Material provided =>
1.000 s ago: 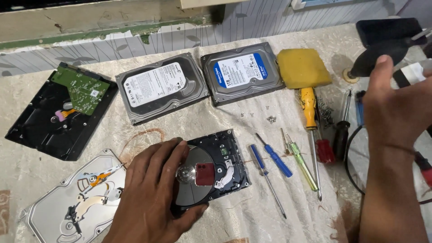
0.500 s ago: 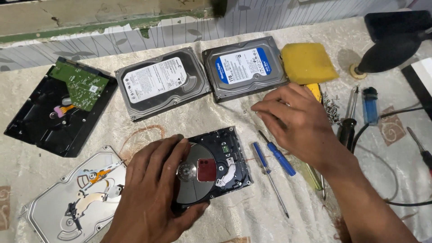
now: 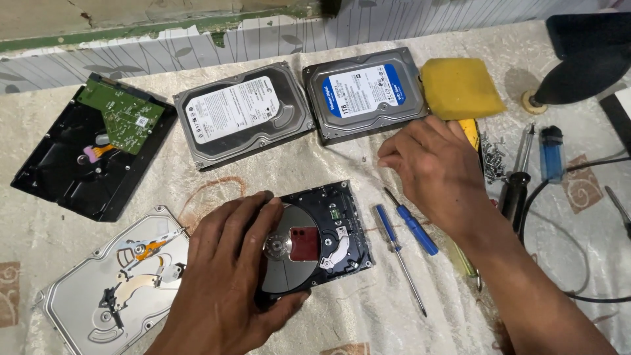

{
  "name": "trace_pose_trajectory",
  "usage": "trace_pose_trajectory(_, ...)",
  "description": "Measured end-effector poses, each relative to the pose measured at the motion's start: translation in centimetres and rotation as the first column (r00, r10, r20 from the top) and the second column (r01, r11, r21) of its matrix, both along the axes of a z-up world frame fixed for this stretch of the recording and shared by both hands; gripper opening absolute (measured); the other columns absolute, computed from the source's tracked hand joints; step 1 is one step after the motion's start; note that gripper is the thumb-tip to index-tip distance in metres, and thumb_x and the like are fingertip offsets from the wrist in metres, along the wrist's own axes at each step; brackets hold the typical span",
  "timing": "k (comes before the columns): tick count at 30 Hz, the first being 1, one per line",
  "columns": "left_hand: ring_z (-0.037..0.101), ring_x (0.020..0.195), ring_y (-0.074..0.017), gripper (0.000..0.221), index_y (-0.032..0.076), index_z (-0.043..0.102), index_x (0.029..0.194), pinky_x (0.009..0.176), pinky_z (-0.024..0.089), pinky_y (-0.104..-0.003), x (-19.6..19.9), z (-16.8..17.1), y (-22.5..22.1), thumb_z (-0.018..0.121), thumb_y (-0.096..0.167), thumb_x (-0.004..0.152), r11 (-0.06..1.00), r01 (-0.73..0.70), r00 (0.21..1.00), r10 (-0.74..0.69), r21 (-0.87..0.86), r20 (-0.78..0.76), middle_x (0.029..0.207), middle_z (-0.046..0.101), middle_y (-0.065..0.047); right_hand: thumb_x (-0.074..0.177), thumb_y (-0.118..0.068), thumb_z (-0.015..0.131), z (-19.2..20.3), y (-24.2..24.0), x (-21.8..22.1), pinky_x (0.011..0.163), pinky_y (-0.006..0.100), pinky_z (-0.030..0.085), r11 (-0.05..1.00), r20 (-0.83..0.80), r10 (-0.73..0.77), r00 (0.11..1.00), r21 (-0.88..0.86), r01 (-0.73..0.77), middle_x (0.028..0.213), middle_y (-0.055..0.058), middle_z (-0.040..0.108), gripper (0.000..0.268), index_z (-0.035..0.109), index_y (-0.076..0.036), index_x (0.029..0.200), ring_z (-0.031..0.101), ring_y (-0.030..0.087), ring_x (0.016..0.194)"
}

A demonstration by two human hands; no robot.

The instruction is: Cleaning the internal platter and casing of a disassembled hard disk drive using a sponge and an air blower.

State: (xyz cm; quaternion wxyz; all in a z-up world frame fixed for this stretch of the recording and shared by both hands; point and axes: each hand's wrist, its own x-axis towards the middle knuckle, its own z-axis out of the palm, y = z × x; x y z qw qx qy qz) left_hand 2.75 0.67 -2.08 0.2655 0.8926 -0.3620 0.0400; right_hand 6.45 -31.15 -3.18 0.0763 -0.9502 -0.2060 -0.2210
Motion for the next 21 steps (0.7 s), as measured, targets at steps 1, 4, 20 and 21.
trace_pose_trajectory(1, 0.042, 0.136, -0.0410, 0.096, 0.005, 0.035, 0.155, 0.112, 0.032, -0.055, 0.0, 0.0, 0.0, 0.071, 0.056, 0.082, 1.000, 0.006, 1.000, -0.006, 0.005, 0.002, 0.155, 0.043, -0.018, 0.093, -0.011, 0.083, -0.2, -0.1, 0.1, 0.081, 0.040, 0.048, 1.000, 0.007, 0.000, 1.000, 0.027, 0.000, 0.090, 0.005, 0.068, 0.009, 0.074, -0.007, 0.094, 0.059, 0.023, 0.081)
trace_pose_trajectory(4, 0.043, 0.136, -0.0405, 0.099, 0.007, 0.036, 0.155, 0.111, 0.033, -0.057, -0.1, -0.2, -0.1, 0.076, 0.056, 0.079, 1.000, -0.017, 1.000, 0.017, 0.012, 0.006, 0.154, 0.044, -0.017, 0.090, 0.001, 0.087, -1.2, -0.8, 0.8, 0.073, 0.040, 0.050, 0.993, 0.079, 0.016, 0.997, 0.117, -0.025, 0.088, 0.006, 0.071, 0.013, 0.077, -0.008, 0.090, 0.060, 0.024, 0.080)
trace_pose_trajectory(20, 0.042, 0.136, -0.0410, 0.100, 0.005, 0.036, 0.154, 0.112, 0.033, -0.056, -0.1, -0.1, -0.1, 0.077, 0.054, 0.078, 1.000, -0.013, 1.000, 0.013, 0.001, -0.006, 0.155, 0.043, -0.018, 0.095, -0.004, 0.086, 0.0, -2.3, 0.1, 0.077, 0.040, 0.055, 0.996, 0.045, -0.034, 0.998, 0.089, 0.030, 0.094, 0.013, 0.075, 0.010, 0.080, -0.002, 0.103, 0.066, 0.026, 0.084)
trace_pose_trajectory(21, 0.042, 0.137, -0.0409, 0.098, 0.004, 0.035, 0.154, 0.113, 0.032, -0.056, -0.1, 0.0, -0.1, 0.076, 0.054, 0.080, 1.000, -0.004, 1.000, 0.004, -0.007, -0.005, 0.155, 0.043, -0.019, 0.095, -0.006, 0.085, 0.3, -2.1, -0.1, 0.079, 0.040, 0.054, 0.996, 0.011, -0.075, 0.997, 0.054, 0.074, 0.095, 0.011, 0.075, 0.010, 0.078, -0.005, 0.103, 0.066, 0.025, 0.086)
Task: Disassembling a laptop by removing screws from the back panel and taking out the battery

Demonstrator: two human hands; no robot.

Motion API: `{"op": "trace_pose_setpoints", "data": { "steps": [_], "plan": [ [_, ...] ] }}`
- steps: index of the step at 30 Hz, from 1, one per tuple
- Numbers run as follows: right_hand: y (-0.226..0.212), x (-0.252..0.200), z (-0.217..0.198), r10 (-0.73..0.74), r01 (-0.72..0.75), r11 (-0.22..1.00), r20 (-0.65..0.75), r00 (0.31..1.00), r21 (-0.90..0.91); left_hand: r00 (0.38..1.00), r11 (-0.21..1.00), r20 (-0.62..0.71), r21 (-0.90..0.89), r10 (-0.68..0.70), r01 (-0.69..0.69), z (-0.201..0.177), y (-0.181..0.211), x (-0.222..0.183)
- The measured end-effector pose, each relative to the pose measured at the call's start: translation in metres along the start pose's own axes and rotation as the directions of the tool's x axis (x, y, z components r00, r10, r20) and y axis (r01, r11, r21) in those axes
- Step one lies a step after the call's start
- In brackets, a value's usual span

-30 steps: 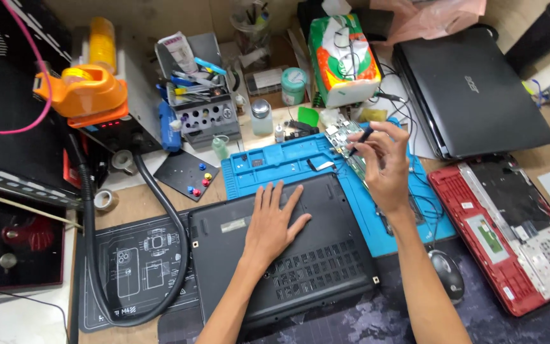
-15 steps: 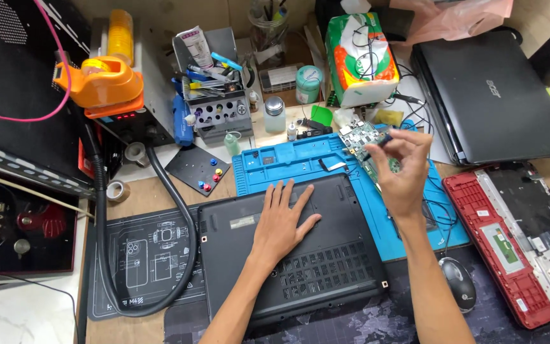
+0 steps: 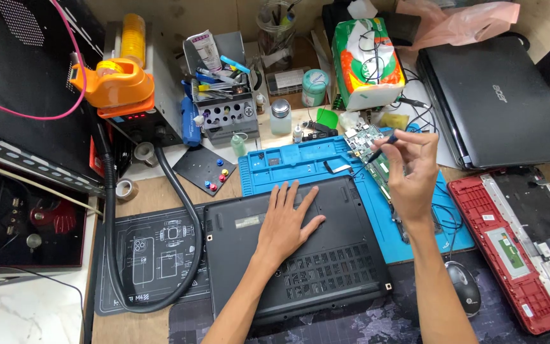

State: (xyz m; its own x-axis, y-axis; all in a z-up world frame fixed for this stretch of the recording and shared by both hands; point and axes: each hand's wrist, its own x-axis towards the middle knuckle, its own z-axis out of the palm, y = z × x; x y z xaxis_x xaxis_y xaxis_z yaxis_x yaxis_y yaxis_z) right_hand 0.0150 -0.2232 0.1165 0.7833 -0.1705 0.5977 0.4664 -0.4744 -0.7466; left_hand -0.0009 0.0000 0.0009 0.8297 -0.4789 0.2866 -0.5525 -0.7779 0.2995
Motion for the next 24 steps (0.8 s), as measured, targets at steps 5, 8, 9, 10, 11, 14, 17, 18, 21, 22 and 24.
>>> {"op": "trace_pose_setpoints", "data": {
  "steps": [5,8,9,10,11,14,17,18,21,22,24],
  "plan": [
    [0.003,-0.001,-0.004,0.009,-0.009,0.999,-0.015,1.0,-0.047,1.0,1.0,-0.007,0.014,0.002,-0.002,0.001,0.0,-0.001],
    [-0.003,-0.001,-0.002,0.002,-0.002,0.999,0.002,1.0,-0.052,1.0,1.0,-0.004,0.017,-0.001,0.001,0.001,0.0,-0.001],
    [-0.001,-0.001,-0.002,0.014,-0.014,0.998,0.002,1.0,-0.058,1.0,1.0,-0.004,0.018,-0.002,0.002,0.0,0.0,0.0],
    [0.003,-0.001,-0.003,0.013,-0.013,0.998,0.001,1.0,-0.058,1.0,1.0,-0.005,0.019,-0.001,0.001,0.0,0.0,0.0],
    [0.008,-0.002,-0.005,0.019,-0.02,0.997,-0.016,1.0,-0.079,1.0,1.0,-0.002,0.016,-0.003,0.003,-0.001,0.0,0.0],
    [-0.011,0.002,-0.001,0.014,-0.016,0.995,-0.019,1.0,-0.096,1.0,1.0,0.0,0.016,-0.004,0.004,-0.001,0.0,0.0],
    [0.001,-0.001,-0.004,0.019,-0.019,0.996,-0.009,1.0,-0.087,1.0,1.0,-0.007,0.018,-0.005,0.005,-0.001,0.001,0.0],
    [0.013,-0.004,-0.006,0.033,-0.034,0.996,-0.019,0.999,-0.084,1.0,1.0,-0.013,0.017,-0.001,0.001,-0.001,0.001,0.0],
    [0.01,-0.004,-0.005,0.037,-0.038,0.997,-0.026,0.999,-0.066,1.0,1.0,-0.02,0.023,0.001,-0.001,-0.001,0.001,0.0],
    [-0.001,-0.002,-0.003,0.037,-0.039,0.997,-0.027,0.999,-0.067,1.0,1.0,-0.019,0.022,0.002,-0.002,0.0,0.001,0.0],
    [-0.022,0.003,0.002,0.048,-0.048,0.998,0.014,0.999,-0.043,1.0,1.0,-0.02,0.015,0.002,-0.001,0.001,0.0,-0.001]
  ]
}}
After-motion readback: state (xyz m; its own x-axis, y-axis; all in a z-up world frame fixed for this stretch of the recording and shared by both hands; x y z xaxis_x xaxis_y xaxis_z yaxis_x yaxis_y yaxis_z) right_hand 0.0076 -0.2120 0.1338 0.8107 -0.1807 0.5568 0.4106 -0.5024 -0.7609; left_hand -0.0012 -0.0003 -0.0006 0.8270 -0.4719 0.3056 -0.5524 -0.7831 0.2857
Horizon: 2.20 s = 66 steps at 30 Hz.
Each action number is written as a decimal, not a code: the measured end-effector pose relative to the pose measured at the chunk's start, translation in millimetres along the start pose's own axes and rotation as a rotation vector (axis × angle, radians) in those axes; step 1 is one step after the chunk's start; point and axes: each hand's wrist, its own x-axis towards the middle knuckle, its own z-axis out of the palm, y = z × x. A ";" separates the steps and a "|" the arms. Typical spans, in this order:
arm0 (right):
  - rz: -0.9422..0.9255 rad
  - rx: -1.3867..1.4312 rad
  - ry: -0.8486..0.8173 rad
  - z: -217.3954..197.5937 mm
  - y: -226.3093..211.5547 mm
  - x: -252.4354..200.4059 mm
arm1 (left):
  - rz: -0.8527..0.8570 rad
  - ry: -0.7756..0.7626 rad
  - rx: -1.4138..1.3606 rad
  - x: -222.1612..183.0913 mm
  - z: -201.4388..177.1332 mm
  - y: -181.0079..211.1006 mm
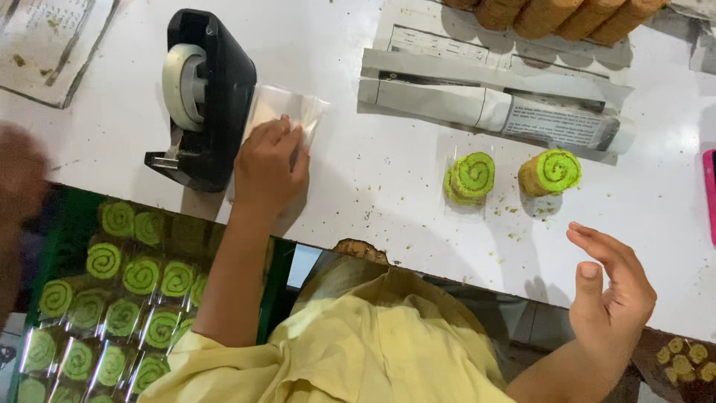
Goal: The person wraps individual bread rolls in plastic sheets, secures them with adhesive tape from a dispenser, and places the wrapped rolls into a plastic container.
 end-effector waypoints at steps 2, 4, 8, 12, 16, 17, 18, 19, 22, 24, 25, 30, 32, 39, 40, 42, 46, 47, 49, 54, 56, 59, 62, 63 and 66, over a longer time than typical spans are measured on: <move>0.009 -0.010 0.001 -0.1 4.2 -1.5 | 0.011 0.035 0.049 0.7 -0.5 1.9; 0.014 -0.018 0.003 0.0 7.3 -0.8 | 0.022 0.074 0.100 2.4 -0.9 2.6; -0.002 0.001 0.004 -1.5 10.3 -1.1 | -0.114 -0.012 0.200 3.6 -0.6 1.2; 0.010 0.011 0.013 -3.7 14.3 0.4 | -0.179 0.113 0.179 7.7 2.5 -0.8; -0.020 0.009 0.022 -10.1 35.1 4.8 | -0.385 0.126 -0.113 20.0 -29.6 21.5; -0.053 -0.041 0.015 -13.2 40.4 7.3 | -0.435 0.172 -0.314 21.3 -36.7 25.8; -0.085 -0.091 0.007 -16.5 45.8 9.8 | -0.483 0.216 -0.517 22.6 -43.7 30.2; -0.078 -0.096 0.013 -18.2 46.8 19.3 | -0.478 0.209 -0.522 19.5 -45.7 34.7; -0.137 -0.166 -0.037 -21.6 50.9 51.7 | -0.506 0.181 -0.986 10.0 -51.0 55.1; -0.255 -0.317 -0.212 -22.3 53.2 81.1 | -0.708 0.037 -1.583 3.9 -54.5 77.2; -0.246 -0.325 -0.205 -18.8 44.8 95.4 | -0.703 0.025 -1.590 5.9 -56.3 97.0; 0.113 -0.529 -0.841 3.3 57.5 149.3 | -1.149 -0.487 -1.804 -6.0 -38.3 179.1; 0.160 -0.583 -0.882 5.8 47.8 161.5 | -1.109 -0.501 -1.828 -14.5 -28.6 191.7; 0.201 -0.456 -0.920 4.8 55.1 184.7 | -0.923 -0.479 -1.667 -16.4 -21.0 197.8; 0.205 -0.455 -0.917 1.9 59.6 185.8 | -0.921 -0.485 -1.666 -16.9 -18.2 197.1; 0.221 -0.353 -0.859 -3.8 68.5 187.6 | -0.973 -0.435 -1.700 -18.7 -12.1 196.0; 0.295 -0.100 -0.781 -15.4 82.3 186.4 | -1.026 -0.443 -1.797 -11.7 -13.2 197.5; 0.300 0.004 -0.703 -20.3 83.8 183.9 | -1.080 -0.439 -1.844 -8.6 -14.3 199.7; 0.302 0.105 -0.624 -27.0 72.1 174.2 | -1.132 -0.432 -1.894 -9.4 -8.5 203.7; 0.195 0.142 -0.445 -20.7 16.1 114.6 | -1.026 -0.355 -2.096 -16.9 15.1 219.8; 0.094 0.092 -0.482 -8.1 -24.8 99.5 | -1.004 -0.377 -2.092 -14.4 13.8 226.3; 0.028 -0.126 -0.480 18.7 -62.0 83.3 | -1.004 -0.434 -2.093 -9.1 2.4 234.4; 0.055 -0.388 -0.427 44.0 -62.7 69.9 | -1.073 -0.475 -2.137 -15.3 3.9 236.5; 0.045 -0.481 -0.409 51.6 -58.8 66.0 | -1.112 -0.480 -2.176 -18.8 7.8 236.1; 0.019 -0.535 -0.412 60.7 -52.7 59.4 | -1.109 -0.483 -2.333 -21.9 7.5 227.6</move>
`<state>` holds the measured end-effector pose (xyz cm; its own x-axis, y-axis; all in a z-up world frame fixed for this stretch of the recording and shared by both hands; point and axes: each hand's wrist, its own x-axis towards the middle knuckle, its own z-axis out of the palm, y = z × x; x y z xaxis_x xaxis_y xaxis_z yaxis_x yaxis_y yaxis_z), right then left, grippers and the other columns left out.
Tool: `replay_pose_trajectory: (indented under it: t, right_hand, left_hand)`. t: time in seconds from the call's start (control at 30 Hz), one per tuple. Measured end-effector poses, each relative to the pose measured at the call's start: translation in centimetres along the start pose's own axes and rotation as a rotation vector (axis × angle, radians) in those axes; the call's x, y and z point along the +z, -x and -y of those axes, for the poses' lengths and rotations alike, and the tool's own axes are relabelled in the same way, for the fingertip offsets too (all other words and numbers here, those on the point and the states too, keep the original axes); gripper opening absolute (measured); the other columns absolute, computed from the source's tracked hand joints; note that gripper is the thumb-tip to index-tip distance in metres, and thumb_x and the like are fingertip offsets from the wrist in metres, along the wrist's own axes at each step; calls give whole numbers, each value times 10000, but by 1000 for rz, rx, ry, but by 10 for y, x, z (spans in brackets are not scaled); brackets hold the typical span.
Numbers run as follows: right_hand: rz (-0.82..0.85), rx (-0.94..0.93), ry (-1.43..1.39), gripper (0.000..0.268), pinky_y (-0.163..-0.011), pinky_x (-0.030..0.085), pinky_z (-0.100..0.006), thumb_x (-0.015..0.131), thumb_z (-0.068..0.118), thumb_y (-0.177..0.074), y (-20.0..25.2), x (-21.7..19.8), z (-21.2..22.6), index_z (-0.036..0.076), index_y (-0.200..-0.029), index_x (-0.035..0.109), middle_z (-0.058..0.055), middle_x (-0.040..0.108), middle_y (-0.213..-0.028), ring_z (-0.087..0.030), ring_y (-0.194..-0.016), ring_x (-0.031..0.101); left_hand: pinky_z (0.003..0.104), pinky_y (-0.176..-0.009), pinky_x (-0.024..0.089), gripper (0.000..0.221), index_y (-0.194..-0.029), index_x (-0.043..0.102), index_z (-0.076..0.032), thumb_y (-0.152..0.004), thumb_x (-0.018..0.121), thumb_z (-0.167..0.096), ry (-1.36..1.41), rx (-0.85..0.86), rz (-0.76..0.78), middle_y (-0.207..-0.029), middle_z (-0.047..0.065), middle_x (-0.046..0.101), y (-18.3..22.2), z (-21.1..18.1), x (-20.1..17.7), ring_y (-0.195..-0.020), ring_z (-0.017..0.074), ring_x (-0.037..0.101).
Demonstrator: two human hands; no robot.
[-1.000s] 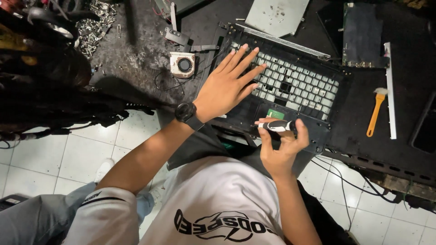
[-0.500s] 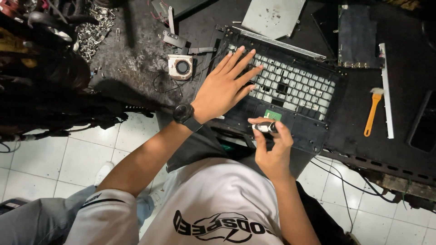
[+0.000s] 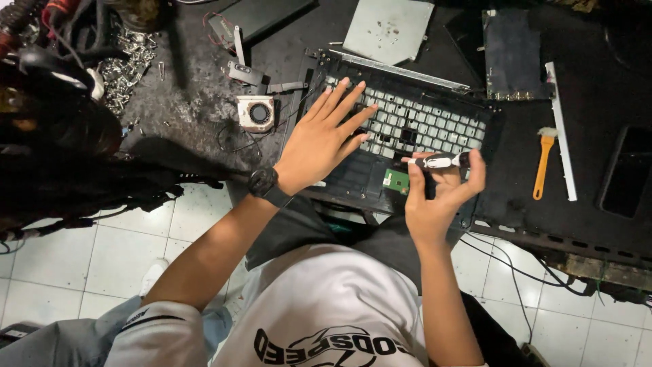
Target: Disassembling a laptop to remove and clean the keyboard unit using a screwdriver and brush.
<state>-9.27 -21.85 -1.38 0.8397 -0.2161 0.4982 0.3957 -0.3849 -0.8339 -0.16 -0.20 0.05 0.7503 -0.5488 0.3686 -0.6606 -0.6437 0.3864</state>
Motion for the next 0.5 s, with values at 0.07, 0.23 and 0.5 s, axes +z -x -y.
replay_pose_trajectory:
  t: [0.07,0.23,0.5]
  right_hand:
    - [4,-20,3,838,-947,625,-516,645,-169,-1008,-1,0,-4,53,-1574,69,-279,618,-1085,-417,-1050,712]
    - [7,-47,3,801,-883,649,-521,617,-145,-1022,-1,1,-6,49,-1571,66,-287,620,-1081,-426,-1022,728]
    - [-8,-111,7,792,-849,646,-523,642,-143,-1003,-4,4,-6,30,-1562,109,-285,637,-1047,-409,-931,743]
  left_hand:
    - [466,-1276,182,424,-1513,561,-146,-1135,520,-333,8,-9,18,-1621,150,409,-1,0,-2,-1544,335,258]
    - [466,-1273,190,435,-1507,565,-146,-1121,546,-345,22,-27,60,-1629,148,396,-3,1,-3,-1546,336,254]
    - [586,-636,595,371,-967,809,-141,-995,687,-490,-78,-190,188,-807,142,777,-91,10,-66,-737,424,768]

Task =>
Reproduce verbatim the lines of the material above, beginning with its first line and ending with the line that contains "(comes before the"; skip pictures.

Result of the task =>
1.000 s ago: 
0.500 s ago: 
now: 

{
  "name": "trace_pose_trajectory",
  "usage": "trace_pose_trajectory(_, ...)",
  "description": "Measured end-effector poses, each relative to the pose measured at the motion's start: translation in centimetres and rotation as the first column (r00, r10, r20 from the top) and the second column (r01, r11, r21) of its matrix, both along the axes of a z-up world frame fixed for this stretch of the recording and shared by both hands; gripper opening absolute (measured); the other columns absolute, computed from the source's tracked hand joints; step 1 is one step after the motion's start; note that gripper is the thumb-tip to index-tip distance in metres, and thumb_x and the like are fingertip offsets from the wrist in metres, along the wrist's own axes at each step; brackets hold the typical span",
  "timing": "k (comes before the columns): tick count at 30 Hz, the first being 1, one per line",

The output above is the complete answer.